Re: (Golf) mobile phone numbers - words
by tachyon (Chancellor) on May 29, 2001 at 18:14 UTC

    Hi, I don't know about in the US but in AUS we have 10 digit moblile numbers. Given that each number has 3 possible letters you might use in round numbers the search space is 59049 letter combinations per number

    Unfortunately the generation of the test keys is not *particularly* straight forward. Using my ten digit scenario for each of the 59049 test cases we might have:

    one word (a) where a=10 letters

    two words (a,b) where a+b=10 letters,

    three words (a,b,c) where a+b+c = 10 letters

    .....

    ten words (a..j) where a+b+c+d+e+f+g+h+i+j=10 letters If you remember the binomial expansion (as I vaguely do - it was a while ago) you will remember the pyramid:

    1 1 1 1 2 1 1 3 3 1 1 4 6 4 1 1 5 10 10 5 1 1 6 15 20 15 6 1 1 7 21 35 35 21 7 1 1 8 28 56 70 56 28 8 1 1 9 36 84 126 126 84 36 9 1

    What this shows us is that while there is obviously only one test case for a ten letter match there are 9 possibilities for an a+b=10 letter match, 36 possibilities for an a+b+c=10 letter match....

    Adding this up we find that there are 512 possibilities we need to consider for each of the 59049 10 letter combinations. The total search space is 30,233,088. I thought this might take a long time but that was when I thought it would be a somewhat larger search space. Should be doable in under a minute of CPU time.

    more to follow...

    tachyon

      The number of possible letter arrangements is 3**10, or 59,049, not anywere near 3e10! But even if there were 3e10 possible arrangements, that doesn't matter. You need to search the dictionary so instead of generating some huge list of possible words and then searching the dictionary to see if any of them are in it, instead go through the dictionary and see if any of the words would match the phone number!

              - tye (but my friends call me "Tye")

        Hi tye, lost the plot in the translation from 3exp10 as I wrote to decimal.

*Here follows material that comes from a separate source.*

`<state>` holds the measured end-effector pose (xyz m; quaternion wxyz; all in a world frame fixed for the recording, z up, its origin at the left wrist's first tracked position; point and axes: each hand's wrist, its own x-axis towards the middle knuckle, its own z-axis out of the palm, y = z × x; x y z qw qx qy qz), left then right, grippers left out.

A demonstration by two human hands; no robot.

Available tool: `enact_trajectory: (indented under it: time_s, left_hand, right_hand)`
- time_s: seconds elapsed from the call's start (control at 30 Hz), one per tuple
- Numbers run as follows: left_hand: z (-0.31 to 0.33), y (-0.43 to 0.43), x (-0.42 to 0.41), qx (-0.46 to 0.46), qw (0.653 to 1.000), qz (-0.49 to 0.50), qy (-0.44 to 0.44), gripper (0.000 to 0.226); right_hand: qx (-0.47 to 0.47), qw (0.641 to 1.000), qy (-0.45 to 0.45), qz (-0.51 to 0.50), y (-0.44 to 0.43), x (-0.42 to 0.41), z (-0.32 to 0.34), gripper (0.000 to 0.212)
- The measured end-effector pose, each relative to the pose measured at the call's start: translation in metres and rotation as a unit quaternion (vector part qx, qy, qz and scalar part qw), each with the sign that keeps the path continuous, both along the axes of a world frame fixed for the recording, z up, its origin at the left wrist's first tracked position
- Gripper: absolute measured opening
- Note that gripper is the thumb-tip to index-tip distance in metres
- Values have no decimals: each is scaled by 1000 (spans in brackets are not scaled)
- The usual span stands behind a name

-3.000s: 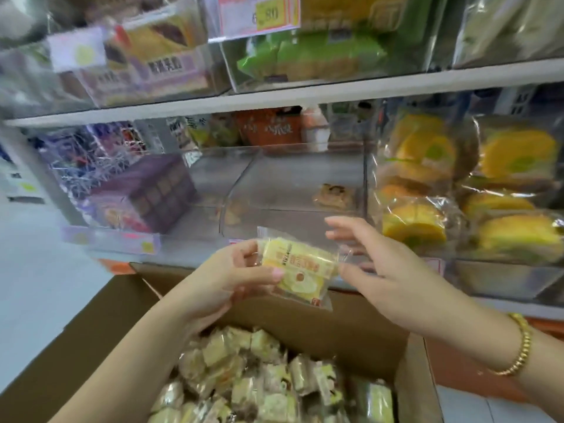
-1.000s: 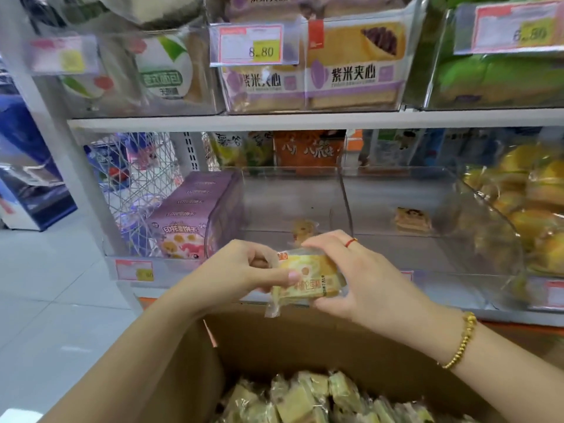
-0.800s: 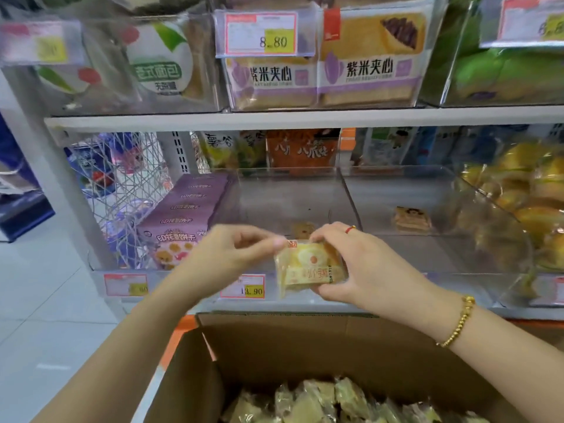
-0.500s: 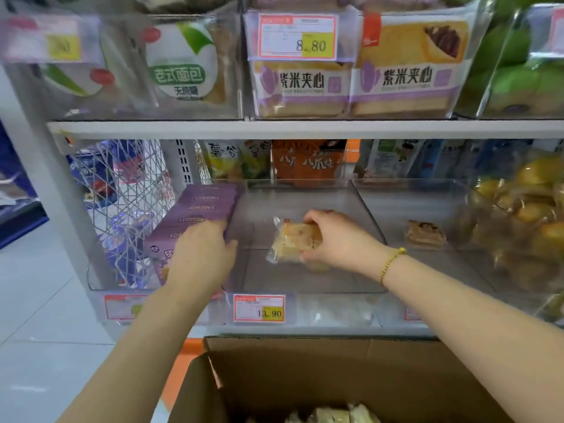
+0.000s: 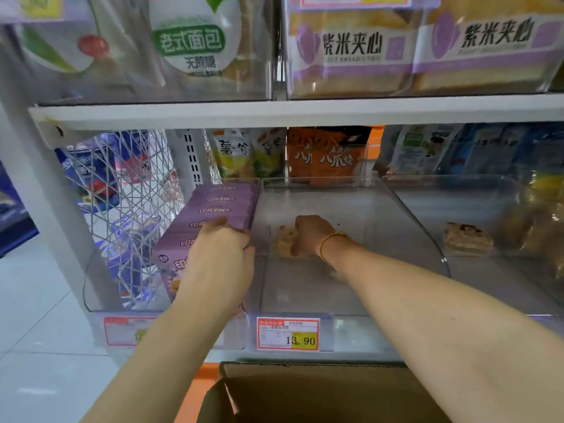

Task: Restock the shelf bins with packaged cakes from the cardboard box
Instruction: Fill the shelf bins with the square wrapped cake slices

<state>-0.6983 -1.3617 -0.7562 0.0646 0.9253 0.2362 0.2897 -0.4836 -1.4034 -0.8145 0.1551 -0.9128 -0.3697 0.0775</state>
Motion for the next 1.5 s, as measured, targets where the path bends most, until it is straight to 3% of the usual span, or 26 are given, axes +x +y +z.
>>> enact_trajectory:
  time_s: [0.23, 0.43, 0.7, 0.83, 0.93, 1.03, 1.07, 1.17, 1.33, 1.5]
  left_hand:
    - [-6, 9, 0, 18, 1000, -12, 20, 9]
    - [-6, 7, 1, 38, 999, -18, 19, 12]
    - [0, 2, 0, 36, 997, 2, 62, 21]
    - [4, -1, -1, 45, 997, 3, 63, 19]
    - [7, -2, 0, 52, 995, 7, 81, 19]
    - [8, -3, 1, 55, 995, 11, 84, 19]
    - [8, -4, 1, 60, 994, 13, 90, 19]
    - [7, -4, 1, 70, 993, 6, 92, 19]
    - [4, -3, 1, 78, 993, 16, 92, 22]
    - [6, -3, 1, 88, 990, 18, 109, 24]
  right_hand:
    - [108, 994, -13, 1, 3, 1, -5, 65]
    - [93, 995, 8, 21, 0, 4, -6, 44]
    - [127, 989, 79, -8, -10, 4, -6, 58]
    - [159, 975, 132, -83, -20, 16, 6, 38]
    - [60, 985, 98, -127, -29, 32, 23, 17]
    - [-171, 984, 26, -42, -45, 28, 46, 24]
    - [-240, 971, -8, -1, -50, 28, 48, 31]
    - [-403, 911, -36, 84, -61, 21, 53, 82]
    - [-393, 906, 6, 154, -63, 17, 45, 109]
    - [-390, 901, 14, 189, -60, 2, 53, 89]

Register error. I failed to register my error!

        To absolve myself from moronicity I will have to code a respnse now. Damn you (red baron)! I just hate it when people point out my calculations are a *mere* 50805 orders of magnitude off.

        Despite that fundamental error the basic binomial point is valid. For any ten digit number we are most likely to find a solution from several small words rather than one big word:

        For example, here are some 10 letter possibilities:

        Colt Firearms: very-big-gun; rat-a-tat-tat; you-are-dead;

        Perl Security: the-perl-kid; perl-hacker; naughty-boy; the-perl-man; perl-secure; now-at-intel; perl-busted; lawyer-crap; in-hot-water; im-ok-for-now; just-call-us; dont-foobar; we-know-perl;

        Perl lyrics: p-p-p-p-p-p-perl; shes-my-baby;.....p-p-p-perl, I don't mean maybe.